## WHAT IS EXPECTED
Output the data below exactly as it is, dropping the pictures from your copy.
START INFORMATION PROVIDED
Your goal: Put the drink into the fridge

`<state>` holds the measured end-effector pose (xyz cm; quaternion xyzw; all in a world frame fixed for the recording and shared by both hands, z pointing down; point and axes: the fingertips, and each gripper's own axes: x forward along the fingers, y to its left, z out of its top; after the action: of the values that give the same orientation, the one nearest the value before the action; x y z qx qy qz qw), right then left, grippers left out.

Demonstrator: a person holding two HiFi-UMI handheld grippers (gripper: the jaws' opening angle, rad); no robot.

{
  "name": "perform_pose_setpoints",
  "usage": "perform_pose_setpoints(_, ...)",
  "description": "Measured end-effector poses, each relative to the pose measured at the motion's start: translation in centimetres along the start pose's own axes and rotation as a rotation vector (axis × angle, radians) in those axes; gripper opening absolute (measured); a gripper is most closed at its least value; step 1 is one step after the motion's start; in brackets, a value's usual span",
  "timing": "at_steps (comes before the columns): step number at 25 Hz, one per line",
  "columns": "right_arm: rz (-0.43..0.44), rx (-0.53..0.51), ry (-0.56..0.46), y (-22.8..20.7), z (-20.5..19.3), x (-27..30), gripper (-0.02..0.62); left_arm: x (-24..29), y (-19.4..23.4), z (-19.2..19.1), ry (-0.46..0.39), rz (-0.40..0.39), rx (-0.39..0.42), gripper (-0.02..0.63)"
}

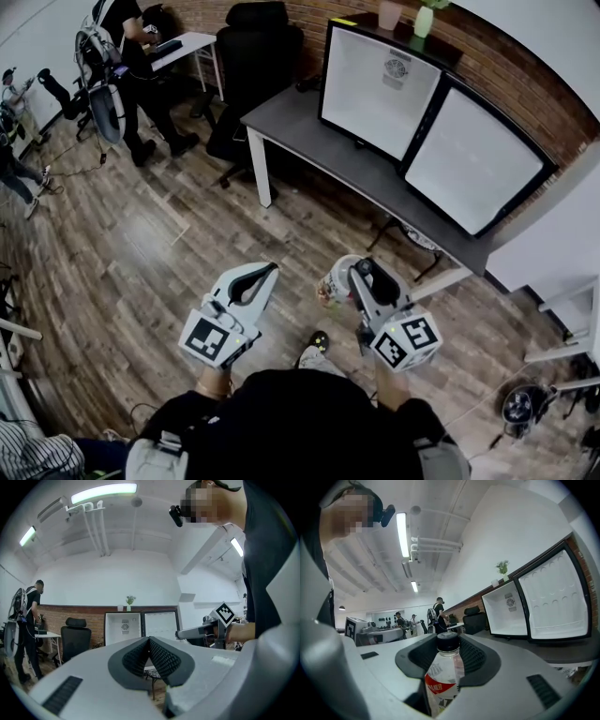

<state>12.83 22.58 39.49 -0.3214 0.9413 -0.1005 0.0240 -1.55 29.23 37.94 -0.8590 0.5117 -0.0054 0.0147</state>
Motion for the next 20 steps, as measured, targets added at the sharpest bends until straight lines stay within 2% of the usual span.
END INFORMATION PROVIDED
## RESPONSE TO THE EXERCISE
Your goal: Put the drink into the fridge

`<state>` holds the measured end-effector pose (xyz cm; quaternion xyzw; all in a world frame fixed for the recording and shared by both hands, z pointing down; point and axes: the fingertips, and each gripper's own axes: x forward along the fingers, y to its left, z out of its top; after the action: of the values that give the same orientation, the one nearest the value before the action; x y z qx qy qz qw), right then left, grippers left out.

Demonstrator: a person holding two HiFi-UMI handheld grippers (gripper: the jaws' opening angle, rad); no robot.

{
  "name": "perform_pose_setpoints",
  "usage": "perform_pose_setpoints(_, ...)",
  "description": "Measured end-effector poses, each relative to the pose measured at the motion's start: translation in centimetres along the start pose's own axes and rotation as a rotation vector (axis × angle, radians) in those axes; gripper opening absolute (measured); a gripper is most closed at its least value; step 1 is one step after the motion's start; in brackets, a value's usual span",
  "timing": "at_steps (comes before the columns): step number at 25 Hz, one per line",
  "columns": "right_arm: rz (-0.43..0.44), rx (-0.53..0.51), ry (-0.56..0.46), y (-22.8..20.7), z (-20.5..19.3), x (-27..30), gripper (-0.02..0.62); left_arm: x (-24..29), y (-19.4..23.4), z (-19.2..19.1), ry (-0.46..0.39), rz (-0.40..0.39), rx (-0.39..0.42), gripper (-0.02..0.63)"
}


<state>12.83 22.58 39.49 -0.3214 0.9413 -0.1005 0.0240 -1.55 29.23 37.94 -0.8590 0.5117 -0.0054 0.0147</state>
Motion for the next 20 steps, as measured, targets added at the sharpest bends until straight lines stay within 2% of the usual span.

There is no more to the answer.